▶ [REQUIRED WORK]: Using the records below, locate all lines containing "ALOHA" and return them.

Records excerpted from a collection

• • • • • • •

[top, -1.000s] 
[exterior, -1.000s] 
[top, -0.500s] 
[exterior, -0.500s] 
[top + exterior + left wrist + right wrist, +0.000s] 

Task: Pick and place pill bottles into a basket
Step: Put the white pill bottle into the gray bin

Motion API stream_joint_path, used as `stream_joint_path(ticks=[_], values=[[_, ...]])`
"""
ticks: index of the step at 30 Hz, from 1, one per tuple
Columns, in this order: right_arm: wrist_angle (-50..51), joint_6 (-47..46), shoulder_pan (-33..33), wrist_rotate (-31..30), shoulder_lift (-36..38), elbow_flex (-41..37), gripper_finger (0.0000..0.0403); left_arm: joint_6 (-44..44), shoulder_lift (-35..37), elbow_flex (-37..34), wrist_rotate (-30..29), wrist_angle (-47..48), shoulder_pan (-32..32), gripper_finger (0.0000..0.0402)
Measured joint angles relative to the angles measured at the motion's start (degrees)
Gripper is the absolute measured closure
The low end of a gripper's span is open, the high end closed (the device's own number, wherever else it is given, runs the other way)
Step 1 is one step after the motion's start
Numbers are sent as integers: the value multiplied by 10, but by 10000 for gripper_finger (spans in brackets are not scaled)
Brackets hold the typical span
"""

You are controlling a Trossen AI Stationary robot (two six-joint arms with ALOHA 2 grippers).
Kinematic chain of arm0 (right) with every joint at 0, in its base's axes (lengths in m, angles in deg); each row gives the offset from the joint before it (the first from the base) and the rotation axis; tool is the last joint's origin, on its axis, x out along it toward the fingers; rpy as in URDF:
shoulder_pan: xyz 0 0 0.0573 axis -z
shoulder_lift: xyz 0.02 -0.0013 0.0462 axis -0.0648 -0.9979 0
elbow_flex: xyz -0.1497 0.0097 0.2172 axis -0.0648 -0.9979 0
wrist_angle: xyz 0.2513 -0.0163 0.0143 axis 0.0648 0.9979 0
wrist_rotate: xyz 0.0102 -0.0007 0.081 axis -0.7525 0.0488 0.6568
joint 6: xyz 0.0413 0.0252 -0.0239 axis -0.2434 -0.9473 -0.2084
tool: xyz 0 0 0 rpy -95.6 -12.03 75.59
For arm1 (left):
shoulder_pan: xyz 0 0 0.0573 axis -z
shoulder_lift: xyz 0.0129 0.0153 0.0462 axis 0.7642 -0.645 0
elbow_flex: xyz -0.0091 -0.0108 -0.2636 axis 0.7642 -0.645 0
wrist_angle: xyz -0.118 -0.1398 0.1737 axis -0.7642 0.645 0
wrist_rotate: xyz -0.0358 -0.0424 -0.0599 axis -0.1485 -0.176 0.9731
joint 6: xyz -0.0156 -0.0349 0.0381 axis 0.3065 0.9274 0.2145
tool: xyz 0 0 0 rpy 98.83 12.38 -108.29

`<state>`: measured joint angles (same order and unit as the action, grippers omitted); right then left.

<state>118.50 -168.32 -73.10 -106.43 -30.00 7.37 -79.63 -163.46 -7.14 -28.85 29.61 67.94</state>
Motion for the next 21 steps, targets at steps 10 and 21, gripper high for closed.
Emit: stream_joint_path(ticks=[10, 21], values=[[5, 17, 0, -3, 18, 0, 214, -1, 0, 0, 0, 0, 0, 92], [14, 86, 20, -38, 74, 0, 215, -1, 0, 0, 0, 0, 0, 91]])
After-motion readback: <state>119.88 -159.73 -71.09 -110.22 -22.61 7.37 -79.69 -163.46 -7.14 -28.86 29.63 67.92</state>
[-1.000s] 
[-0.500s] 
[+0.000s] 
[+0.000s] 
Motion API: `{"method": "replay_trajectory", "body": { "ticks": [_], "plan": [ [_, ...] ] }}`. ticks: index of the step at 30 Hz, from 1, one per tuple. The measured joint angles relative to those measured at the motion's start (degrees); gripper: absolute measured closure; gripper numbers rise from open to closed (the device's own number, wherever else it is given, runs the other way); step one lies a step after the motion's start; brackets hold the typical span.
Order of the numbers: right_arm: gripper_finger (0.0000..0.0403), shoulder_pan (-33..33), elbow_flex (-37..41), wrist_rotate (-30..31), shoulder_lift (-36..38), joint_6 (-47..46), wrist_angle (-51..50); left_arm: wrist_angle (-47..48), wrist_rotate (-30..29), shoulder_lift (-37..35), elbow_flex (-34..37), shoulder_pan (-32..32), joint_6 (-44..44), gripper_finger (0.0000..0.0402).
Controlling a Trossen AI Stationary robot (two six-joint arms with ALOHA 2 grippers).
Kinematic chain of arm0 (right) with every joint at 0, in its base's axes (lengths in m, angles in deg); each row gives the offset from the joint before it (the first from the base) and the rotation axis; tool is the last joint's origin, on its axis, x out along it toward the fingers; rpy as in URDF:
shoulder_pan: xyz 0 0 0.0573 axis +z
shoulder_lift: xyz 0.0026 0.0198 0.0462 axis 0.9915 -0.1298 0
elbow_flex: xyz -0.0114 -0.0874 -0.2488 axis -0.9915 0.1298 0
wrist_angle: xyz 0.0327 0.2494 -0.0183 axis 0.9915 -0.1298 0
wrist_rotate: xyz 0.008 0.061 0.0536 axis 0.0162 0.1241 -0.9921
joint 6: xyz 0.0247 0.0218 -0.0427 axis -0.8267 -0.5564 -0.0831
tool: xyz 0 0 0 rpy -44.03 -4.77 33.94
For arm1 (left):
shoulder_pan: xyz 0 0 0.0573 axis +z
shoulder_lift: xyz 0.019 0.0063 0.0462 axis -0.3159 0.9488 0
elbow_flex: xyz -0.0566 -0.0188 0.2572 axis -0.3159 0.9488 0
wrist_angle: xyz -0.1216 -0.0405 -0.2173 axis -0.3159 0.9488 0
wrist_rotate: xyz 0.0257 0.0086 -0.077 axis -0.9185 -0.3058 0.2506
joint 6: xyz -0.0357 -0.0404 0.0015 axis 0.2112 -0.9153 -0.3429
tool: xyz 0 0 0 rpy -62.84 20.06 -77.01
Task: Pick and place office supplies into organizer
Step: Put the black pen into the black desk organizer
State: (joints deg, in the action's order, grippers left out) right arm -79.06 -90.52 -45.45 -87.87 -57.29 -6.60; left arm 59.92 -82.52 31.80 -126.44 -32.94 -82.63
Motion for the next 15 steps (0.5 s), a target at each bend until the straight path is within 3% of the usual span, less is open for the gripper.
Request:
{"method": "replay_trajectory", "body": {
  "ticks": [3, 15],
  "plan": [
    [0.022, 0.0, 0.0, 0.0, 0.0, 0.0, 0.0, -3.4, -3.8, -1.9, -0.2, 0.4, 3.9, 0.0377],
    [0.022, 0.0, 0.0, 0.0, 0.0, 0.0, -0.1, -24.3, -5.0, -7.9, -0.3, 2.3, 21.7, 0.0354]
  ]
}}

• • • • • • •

▶ [ANSWER BELOW]:
You are controlling a Trossen AI Stationary robot (two six-joint arms with ALOHA 2 grippers).
Controlling a Trossen AI Stationary robot (two six-joint arms with ALOHA 2 grippers).

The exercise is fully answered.